RICHLAND, Wash. — For families spending more time at home, chances are you and your children are spending more hours online. To keep your children safe, now might be a good time to talk about online predators.

Richland Police Crime Prevention Specialist Cerise Peck is encouraging parents to take time to discuss the reality of online predators with their children.

“It certainly increases the opportunity for a predator to contact a kid when a kid is spending more time online,” said Peck.

We’re living in a digital age and the internet is a great tool for children to learn, but it’s also a tool for predators to learn about children.

Peck says your child’s age should determine how you discuss online predators, but it’s crucial to have the conversation about apps and online communication.

“Predators have been know to use apps that are popular with kids and they will often pose as a child to communicate with a child,” said Peck.

After discussing which apps children are using and with whom, Peck recommends normalizing no electronics at night.

Another scenario where children are vulnerable to predators is when they sneak out at night.
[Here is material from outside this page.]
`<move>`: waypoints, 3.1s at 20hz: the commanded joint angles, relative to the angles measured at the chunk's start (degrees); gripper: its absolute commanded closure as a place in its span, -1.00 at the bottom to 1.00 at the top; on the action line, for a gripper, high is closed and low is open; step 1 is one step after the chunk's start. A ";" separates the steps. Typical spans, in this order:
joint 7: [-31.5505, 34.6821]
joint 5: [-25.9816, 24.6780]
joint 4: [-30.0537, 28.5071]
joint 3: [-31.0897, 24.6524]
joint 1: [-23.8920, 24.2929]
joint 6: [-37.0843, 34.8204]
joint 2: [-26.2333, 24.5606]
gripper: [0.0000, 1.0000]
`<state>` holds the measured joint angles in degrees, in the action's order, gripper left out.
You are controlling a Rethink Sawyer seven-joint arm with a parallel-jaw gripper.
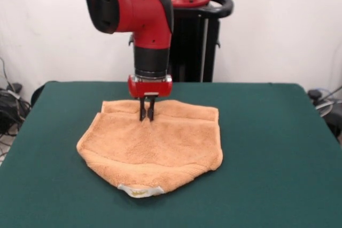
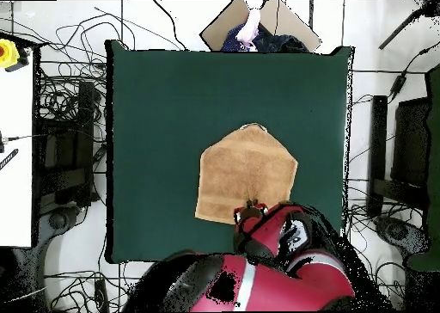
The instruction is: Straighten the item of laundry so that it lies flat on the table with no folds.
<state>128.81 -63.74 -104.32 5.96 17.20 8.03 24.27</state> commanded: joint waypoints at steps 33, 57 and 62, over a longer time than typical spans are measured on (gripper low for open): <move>2.53 0.32 -6.46 2.21 -1.66 1.56 -8.43 1.00; -2.59 4.06 -23.31 -10.58 11.78 -12.07 18.87 1.00; 3.76 3.06 -15.02 1.43 0.23 -0.36 11.06 -1.00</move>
<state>128.80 -60.23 -127.23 3.76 25.72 -0.49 40.56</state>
If your child is a teenager who has been cooped up inside all day, they may be looking for things to do outside.

West Richland Police says they’ve seen multiple teens hanging out at parks at night. West Richland Police Administrative Sargent Terry Boehmler says even though there is no curfew, outside is not always the safest place to hang out.

“Knowledge is power and it could be the power to keep yourself out of trouble, or recognizing there is trouble coming around the corner, or what can bring about trouble,” said Boehmler.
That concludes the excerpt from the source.